Valeria interroga a Miranda con la mirada. Su amígdala, envuelta en la telaraña que su instinto de supervivencia comenzó a tejer a los pocos días de que el Montañero se las llevara de Beratón, apenas emite un ligero brillo. Pese a todo, la cirugía del subconsciente es imposible, y al final de esas oscuras escaleras de caracol hay algo que respira, tenue pero ininterrumpidamente. Algo vivo bajo todos esos hilos que, temporalmente, contienen el caudal de la memoria. Algo muy abstracto, ni siquiera una imagen o un sabor. Solo un aroma leve a canela que queda suspendido durante unos segundos en el hipotálamo antes de desvanecerse definitivamente.

—En fin, no importa. Haré una tarta de fresa, ¿de acuerdo? —El Montañero se gira hacia la nevera—. Esperad, no quedan fresas. Podemos hacerla con frutos rojos. El sabor es parecido y su energía es similar. Hay energías que son implosivas, hacia dentro, y otras que son expansivas. Las de los frutos silvestres suelen ser expansivas, eso es bueno.

Valeria y Miranda asienten con la cabeza.

—Ya veréis qué maravilla. Hay algo muy purificador en el hecho de comer frutos rojos, ¿sabíais? Los primeros hombres se alimentaban de bayas y frutos silvestres. Es casi como volver a los orígenes.

Miranda acerca su mano derecha a la pequeña cajita de cartón que contiene las frambuesas y las moras, sobre las que aún se pasea algún diminuto insecto.

—¿Puedo comer una baya?

—Claro, sí.
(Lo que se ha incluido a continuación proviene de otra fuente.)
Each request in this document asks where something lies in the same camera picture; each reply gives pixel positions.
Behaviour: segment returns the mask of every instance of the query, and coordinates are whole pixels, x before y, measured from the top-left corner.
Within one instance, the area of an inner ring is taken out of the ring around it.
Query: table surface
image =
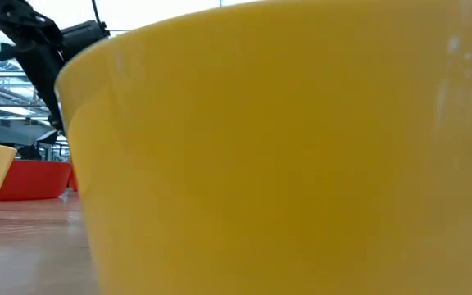
[[[0,202],[0,295],[98,294],[77,195]]]

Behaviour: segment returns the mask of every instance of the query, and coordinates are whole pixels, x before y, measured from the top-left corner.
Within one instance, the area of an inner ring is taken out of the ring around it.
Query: red bowl
[[[65,192],[70,163],[14,160],[0,189],[0,201],[42,200]]]
[[[75,179],[74,168],[70,170],[69,188],[72,188],[74,192],[78,191],[78,182]]]
Coged un puñado cada una e id abajo.

Las hermanas se miran.

—¿No podemos quedarnos aquí?

—Es muy tarde.

—Por favor…

—Nada de eso. Venga. Id abajo. —El Montañero saca un molde metálico de la alacena y se lava las manos—. Bajad —dice, concentrado—. Luego iré yo.

Con la mirada ausente, los dedos recién untados en mantequilla, frota con afán el interior del molde.